More than that, it was the start of Smith's fascination with solo performance. His next impulse, to work on a "physical-based, mask-oriented one-man show" eventually changed into something more complicated, involving traditional text, poetry, "and kind of even a slightly twisted stand-up comedy … a circus cabaret variety sort of performance." As the months went by, the new piece took on a more and more unusual shape. Smith now thinks of it as divided into thirds: the first third is "established scripted text," the second third is "almost entirely physical," involving juggling and clowning and a satire on interpretive dance, and the final third is "pure improvisation."

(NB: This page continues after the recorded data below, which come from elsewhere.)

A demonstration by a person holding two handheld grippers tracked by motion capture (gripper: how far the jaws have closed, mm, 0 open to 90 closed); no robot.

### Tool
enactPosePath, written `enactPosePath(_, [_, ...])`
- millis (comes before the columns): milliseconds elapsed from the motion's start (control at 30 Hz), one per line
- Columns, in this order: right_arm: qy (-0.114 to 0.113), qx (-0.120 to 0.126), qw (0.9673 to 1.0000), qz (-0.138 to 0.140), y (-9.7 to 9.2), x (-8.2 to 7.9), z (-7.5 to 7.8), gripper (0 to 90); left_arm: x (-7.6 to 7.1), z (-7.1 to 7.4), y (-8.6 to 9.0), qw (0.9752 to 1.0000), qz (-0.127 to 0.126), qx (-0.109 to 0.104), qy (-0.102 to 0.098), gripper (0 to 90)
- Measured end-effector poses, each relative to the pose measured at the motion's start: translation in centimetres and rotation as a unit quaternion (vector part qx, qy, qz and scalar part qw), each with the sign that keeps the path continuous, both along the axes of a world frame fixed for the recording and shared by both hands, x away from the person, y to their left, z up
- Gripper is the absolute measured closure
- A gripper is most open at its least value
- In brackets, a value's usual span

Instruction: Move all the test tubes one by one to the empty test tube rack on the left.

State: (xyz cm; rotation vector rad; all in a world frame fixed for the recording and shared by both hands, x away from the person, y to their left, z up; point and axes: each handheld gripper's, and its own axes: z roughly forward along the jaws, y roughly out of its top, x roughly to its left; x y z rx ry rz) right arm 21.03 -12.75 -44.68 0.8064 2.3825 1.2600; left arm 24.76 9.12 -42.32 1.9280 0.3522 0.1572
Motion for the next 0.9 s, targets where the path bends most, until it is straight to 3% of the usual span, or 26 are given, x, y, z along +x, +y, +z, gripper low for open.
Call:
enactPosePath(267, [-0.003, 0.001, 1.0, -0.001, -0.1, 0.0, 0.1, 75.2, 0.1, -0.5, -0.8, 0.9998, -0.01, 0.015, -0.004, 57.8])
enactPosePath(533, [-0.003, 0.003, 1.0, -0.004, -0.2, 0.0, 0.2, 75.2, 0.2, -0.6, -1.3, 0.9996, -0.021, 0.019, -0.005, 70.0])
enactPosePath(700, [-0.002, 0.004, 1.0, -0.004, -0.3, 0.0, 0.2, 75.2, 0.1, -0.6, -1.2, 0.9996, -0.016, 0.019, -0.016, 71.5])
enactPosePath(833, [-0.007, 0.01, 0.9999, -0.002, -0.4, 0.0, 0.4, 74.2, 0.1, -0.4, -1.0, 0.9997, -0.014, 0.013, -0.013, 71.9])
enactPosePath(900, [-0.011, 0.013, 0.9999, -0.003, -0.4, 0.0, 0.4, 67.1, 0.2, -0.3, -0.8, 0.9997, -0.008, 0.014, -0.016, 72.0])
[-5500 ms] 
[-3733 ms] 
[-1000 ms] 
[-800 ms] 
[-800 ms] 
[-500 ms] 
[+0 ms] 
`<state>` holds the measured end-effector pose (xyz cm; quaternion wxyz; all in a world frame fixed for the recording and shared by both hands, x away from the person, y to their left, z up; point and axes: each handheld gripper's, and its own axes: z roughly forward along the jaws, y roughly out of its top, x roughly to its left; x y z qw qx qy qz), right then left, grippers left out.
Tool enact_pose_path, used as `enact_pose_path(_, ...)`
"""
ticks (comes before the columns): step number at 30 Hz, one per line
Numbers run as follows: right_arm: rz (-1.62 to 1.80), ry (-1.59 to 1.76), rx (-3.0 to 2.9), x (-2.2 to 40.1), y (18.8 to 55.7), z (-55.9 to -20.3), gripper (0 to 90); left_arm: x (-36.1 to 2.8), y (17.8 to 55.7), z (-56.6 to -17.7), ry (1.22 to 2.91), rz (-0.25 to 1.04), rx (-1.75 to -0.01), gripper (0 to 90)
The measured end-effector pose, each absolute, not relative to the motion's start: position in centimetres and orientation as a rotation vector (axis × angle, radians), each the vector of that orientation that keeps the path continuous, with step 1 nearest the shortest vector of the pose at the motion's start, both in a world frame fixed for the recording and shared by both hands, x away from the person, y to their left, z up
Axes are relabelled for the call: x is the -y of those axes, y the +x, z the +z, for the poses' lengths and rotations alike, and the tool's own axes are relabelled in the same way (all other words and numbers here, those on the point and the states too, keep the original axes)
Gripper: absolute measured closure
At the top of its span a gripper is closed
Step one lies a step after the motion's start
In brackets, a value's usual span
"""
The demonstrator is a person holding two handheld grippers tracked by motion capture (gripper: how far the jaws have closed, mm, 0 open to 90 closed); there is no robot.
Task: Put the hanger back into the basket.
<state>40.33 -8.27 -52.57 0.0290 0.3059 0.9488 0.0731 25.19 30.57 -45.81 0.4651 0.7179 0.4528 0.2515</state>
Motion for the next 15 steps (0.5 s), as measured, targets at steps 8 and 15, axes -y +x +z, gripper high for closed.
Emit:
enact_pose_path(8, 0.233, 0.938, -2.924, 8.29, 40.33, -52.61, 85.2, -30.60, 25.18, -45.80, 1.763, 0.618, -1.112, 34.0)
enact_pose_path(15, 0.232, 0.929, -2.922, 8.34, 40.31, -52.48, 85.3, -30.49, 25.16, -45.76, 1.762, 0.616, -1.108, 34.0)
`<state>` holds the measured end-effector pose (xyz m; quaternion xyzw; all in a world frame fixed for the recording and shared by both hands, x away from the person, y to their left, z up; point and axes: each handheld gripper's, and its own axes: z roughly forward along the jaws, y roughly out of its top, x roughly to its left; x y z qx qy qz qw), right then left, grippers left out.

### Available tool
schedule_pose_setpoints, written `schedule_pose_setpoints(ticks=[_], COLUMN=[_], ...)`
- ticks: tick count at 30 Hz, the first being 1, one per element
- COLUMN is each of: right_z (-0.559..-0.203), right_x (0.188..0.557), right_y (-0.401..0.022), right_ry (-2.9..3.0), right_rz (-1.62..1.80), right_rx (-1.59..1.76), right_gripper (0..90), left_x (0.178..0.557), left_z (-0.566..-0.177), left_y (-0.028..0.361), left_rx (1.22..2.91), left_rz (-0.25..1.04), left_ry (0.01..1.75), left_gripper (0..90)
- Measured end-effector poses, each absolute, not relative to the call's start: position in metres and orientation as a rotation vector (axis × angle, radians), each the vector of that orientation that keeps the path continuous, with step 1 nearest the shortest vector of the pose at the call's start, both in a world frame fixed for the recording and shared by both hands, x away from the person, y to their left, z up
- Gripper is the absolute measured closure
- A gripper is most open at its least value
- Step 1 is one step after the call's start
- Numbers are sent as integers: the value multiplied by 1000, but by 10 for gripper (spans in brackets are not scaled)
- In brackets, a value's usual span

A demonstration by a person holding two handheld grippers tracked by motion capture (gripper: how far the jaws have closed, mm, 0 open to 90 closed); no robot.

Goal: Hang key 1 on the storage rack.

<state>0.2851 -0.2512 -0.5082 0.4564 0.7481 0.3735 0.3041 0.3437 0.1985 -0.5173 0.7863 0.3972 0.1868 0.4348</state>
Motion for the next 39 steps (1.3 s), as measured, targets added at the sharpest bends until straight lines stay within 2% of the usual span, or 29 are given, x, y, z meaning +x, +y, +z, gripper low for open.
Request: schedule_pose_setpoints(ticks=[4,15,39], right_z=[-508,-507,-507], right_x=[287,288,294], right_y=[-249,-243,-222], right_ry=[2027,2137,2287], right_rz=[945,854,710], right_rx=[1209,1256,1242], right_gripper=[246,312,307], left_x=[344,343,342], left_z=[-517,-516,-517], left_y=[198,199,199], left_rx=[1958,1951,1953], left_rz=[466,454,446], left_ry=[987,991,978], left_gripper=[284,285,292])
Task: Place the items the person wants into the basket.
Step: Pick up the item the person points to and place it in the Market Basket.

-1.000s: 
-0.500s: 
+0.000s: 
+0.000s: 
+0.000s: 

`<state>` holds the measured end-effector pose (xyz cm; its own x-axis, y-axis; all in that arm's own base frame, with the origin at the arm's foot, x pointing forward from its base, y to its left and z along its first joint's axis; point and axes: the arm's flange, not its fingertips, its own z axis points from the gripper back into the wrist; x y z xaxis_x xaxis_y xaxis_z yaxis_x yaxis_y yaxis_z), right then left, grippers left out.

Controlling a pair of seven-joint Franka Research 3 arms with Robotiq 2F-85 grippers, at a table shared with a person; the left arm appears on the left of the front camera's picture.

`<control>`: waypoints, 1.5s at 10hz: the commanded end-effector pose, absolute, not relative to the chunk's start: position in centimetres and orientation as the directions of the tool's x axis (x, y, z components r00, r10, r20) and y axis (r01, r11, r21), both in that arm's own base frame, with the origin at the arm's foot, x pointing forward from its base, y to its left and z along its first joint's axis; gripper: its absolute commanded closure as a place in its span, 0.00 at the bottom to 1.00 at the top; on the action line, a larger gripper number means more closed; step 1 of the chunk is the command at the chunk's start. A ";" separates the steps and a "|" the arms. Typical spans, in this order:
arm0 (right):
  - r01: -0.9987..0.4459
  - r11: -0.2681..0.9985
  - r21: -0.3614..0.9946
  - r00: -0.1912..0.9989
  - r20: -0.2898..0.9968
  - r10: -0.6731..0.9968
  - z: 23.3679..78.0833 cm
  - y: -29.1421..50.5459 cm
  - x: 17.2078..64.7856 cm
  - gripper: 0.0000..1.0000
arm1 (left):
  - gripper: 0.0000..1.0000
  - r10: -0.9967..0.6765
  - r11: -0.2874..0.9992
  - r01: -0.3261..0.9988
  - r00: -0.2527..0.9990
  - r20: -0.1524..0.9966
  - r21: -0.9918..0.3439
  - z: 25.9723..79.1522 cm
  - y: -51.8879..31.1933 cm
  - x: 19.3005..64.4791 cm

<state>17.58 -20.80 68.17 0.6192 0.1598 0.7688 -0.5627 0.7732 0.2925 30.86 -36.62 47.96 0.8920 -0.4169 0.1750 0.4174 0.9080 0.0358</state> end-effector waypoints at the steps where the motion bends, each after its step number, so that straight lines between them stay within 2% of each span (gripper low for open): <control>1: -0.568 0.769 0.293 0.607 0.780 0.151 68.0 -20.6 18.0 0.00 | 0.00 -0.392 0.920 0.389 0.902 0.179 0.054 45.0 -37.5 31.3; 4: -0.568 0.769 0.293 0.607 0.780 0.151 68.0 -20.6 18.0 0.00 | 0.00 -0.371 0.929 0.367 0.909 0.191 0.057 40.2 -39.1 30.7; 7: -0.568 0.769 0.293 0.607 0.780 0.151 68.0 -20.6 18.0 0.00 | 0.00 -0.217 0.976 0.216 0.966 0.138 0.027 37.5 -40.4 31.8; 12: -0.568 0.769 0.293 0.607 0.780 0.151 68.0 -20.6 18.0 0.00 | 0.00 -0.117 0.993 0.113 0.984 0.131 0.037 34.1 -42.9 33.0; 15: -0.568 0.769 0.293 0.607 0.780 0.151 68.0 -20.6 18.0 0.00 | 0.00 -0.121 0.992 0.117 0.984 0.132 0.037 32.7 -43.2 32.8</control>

As he worked on the piece he found himself satirizing, of all things, performance art itself. "I've seen some performance artists on video and I've seen some performance art material around the school," he says, "and I've got this kind of bad taste left in my mouth from this sort of idea that performance art is a mask that an artist hides behind to say, "I don't have to be good. I don't have to be entertaining.'"

Therefore, says Smith, he's on a "crusade against ego": "My responsibility to the audience is to entertain. And by that I simply mean, I cannot bore them." Performers who blame audiences for their failures are deluding themselves, he adds. "There's no such thing as a bad audience. There are bad performances."

Which embryogenesis, presumably, will not be. And though Smith is modest about the show's potential (if he fails, he says, he'll "figure out what I did wrong" and go on from there), he's already got plans if the evening's a success. He'll either reprise the performance, perhaps at a "more recognizable" venue like the Shimberg Playhouse of the Tampa Bay Performing Arts Center, or he'll build on his success by producing an entirely new show, with new material. And, of course, he'll try to make a living wage along the way: "There is the potential of making enough money to survive with," he says.

Well, maybe. The fact is that theater is a fairly pricey art form, labor-intensive, fundamentally unpredictable, and all too subject to the incalculable tastes of audiences and (yes) critics. Talking to Smith, you can't quite tell whether it's naivete or pluck that's led him to gamble on a brief appearance at the out-of-the-way Silver Meteor in a month when audiences are on vacation and no one expects too much from local stages. …

But, hey, stranger things have happened.

And you've got to admire the guy for taking the chance.